Guachimán de alboradas
poeta del lente
me escribe Báez Guerrero.
Buscar la belleza
compromiso místico con imágenes,
necesidad de arte.
Llegar a Villacon a las 7:27am
La Grimaud interpreta a Satie de fondo,
la torre del mercado florece como la Eiffel.
Sueño versos pero sin tiempo, me llama el comercio.
Pido, pues mi canto es la foto. Pido con fe estrofas al universo de la IA. . . . .
"Llego temprano y el barrio me saluda,
con persianas que apenas abren sus ojos,
el café humea en la esquina menuda,
y el sol pinta de oro los viejos cerrojos.

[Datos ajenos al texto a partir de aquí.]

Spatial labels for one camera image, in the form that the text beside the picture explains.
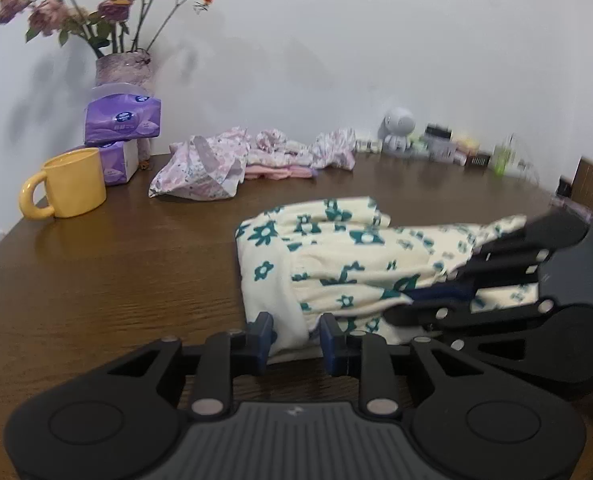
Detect pale pink textured vase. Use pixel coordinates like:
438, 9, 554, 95
95, 50, 154, 88

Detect pink knit garment purple cuffs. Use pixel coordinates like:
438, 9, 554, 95
244, 162, 319, 182

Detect yellow mug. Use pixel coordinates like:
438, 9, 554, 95
19, 147, 108, 221

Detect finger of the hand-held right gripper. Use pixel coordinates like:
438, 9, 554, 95
446, 210, 591, 291
382, 280, 559, 365

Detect grey printed tin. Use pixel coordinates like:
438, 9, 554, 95
426, 135, 457, 163

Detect purple tissue pack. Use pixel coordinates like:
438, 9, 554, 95
84, 85, 162, 143
98, 140, 140, 186

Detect white power strip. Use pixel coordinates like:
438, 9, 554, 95
501, 162, 539, 181

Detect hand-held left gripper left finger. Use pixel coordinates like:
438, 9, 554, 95
107, 311, 276, 418

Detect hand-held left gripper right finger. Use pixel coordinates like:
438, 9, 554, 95
320, 312, 484, 418

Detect pink floral garment pile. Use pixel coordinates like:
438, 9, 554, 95
149, 134, 250, 202

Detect green spray bottle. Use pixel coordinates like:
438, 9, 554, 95
491, 135, 514, 177

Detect white robot-shaped speaker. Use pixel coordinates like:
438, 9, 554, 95
379, 106, 417, 156

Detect cream dress with green flowers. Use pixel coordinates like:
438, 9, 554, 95
235, 197, 547, 356

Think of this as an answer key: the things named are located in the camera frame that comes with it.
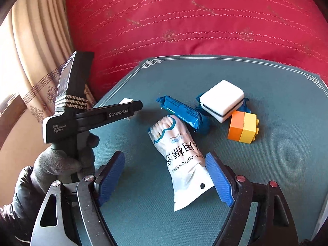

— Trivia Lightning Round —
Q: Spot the white cotton swab bag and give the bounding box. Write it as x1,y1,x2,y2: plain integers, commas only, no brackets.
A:
147,115,214,212

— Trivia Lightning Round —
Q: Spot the white cube with zigzag side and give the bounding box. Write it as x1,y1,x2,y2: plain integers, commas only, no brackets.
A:
119,98,134,121

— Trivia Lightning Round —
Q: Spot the orange and yellow toy brick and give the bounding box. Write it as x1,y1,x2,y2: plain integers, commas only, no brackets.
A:
228,111,260,144

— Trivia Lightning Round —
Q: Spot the beige patterned curtain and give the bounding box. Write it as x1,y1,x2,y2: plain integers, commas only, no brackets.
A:
0,0,96,144

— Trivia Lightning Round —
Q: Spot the person's left hand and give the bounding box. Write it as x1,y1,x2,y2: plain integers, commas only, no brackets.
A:
33,133,100,192

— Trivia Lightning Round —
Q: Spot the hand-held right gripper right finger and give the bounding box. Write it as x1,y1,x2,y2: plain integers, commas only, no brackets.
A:
206,152,299,246

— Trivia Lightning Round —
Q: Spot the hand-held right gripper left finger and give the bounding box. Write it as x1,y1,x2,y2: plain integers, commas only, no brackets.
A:
31,151,126,246

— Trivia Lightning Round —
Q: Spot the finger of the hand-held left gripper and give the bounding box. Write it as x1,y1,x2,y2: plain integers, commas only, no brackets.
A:
88,100,143,117

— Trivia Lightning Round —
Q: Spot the green table mat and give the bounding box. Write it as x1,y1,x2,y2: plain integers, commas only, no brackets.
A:
77,54,328,246

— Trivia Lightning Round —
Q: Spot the red quilted blanket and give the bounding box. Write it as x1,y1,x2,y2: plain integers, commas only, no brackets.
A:
64,0,328,103

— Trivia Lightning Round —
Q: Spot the white block with black stripe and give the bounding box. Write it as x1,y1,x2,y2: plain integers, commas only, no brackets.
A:
200,80,245,123

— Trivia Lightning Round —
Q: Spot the blue snack packet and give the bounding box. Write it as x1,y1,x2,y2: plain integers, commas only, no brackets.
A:
196,92,250,116
156,95,212,135

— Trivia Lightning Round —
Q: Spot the person's left forearm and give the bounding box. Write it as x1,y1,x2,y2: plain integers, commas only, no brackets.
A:
0,165,45,246

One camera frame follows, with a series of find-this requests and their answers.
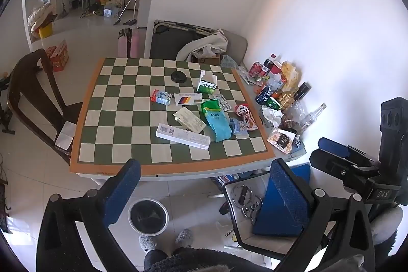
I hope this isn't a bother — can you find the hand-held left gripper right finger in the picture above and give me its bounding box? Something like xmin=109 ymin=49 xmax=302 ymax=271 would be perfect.
xmin=270 ymin=158 xmax=377 ymax=272

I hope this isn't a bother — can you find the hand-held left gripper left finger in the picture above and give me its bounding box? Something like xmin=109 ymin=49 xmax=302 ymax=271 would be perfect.
xmin=36 ymin=158 xmax=142 ymax=272

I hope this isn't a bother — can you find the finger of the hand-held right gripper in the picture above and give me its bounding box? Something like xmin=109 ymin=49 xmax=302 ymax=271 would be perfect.
xmin=318 ymin=137 xmax=375 ymax=166
xmin=309 ymin=148 xmax=380 ymax=179

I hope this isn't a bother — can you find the white bin with black bag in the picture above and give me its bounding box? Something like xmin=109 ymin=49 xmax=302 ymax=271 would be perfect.
xmin=128 ymin=198 xmax=169 ymax=236

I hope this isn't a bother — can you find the silver blister pack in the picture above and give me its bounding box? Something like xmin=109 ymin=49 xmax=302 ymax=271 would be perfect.
xmin=213 ymin=94 xmax=232 ymax=112

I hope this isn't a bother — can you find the white box with coloured stripes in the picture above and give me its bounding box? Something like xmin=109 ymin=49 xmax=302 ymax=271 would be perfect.
xmin=174 ymin=92 xmax=205 ymax=106

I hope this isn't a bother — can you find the person's right forearm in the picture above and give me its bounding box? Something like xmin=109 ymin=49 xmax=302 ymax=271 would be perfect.
xmin=368 ymin=205 xmax=406 ymax=264

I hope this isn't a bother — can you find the clear glass bottle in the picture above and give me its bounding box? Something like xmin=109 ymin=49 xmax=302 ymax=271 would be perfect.
xmin=298 ymin=103 xmax=327 ymax=132

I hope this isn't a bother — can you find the silver metal grip tool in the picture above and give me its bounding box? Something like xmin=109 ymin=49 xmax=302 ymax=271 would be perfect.
xmin=231 ymin=184 xmax=263 ymax=225

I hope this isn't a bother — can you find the clear bag of dark snacks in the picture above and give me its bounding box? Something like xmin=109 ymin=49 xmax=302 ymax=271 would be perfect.
xmin=279 ymin=100 xmax=308 ymax=135

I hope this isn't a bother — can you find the pink box with black screen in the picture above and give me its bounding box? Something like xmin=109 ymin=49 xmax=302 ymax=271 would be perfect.
xmin=267 ymin=128 xmax=297 ymax=154

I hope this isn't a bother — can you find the grey fuzzy slipper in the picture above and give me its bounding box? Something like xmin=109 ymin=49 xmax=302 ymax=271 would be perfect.
xmin=138 ymin=234 xmax=158 ymax=253
xmin=175 ymin=229 xmax=194 ymax=248

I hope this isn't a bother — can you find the blue printed packet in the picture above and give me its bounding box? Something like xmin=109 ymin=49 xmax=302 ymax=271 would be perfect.
xmin=213 ymin=173 xmax=239 ymax=186

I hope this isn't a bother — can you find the amber gold bottle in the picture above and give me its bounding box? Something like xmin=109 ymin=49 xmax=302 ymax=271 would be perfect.
xmin=277 ymin=89 xmax=300 ymax=108

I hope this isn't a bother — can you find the crumpled white tissue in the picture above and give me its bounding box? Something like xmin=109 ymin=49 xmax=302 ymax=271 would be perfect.
xmin=261 ymin=108 xmax=284 ymax=127

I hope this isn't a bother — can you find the white bag with yellow print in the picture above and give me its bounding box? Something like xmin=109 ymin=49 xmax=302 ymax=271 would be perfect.
xmin=216 ymin=221 xmax=243 ymax=249

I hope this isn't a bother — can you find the person's dark trouser leg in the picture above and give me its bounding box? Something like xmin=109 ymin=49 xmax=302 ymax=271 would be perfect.
xmin=144 ymin=249 xmax=169 ymax=272

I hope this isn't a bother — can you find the light blue wrapper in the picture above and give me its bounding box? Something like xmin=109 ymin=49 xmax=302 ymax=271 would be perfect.
xmin=229 ymin=118 xmax=249 ymax=136

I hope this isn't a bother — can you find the white paper on chair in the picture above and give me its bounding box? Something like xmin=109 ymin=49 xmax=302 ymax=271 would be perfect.
xmin=54 ymin=122 xmax=76 ymax=151

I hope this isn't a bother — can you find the long white box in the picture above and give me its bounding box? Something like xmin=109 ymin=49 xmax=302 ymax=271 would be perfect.
xmin=156 ymin=123 xmax=211 ymax=150

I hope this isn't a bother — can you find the blue white carton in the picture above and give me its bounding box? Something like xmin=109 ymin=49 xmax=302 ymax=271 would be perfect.
xmin=256 ymin=85 xmax=275 ymax=105

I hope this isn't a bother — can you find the red white snack wrapper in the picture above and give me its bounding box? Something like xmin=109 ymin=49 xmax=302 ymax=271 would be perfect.
xmin=235 ymin=104 xmax=258 ymax=131

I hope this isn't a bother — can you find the yellowish plastic bag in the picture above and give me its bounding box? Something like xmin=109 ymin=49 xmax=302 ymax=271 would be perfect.
xmin=280 ymin=61 xmax=300 ymax=91

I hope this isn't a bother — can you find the teal blue packet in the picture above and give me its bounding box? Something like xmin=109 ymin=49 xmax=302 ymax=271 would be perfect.
xmin=204 ymin=111 xmax=233 ymax=143

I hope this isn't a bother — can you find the cream white box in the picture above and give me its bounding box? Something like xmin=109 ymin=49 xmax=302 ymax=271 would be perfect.
xmin=173 ymin=107 xmax=208 ymax=134

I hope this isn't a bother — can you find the green white checkered mat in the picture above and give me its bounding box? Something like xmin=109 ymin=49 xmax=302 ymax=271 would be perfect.
xmin=69 ymin=57 xmax=276 ymax=177

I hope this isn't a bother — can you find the small blue red box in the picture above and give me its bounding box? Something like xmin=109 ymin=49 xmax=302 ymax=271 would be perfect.
xmin=150 ymin=89 xmax=173 ymax=106

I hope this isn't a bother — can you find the cola bottle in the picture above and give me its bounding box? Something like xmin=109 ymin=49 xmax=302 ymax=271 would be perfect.
xmin=262 ymin=54 xmax=277 ymax=75

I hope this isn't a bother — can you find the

Un gato estira su lomo gris y fino,
sobre un muro cargado de grafitis nuevos,
el barrendero silba mientras cambia el destino,
de las hojas secas, sus dorados relevos.
La luz se cuela en la grieta del pavimento,
convirtiendo el cemento en un sutil espejo,
un repartidor apura su movimiento,
y el desorden urbano parece un reflejo.
Busco el arte en la fachada descuidada,
el ritmo pausado de la primera charla,
esta es mi rutina, mi trinchera sagrada,
donde la belleza simple, espera a mirarla".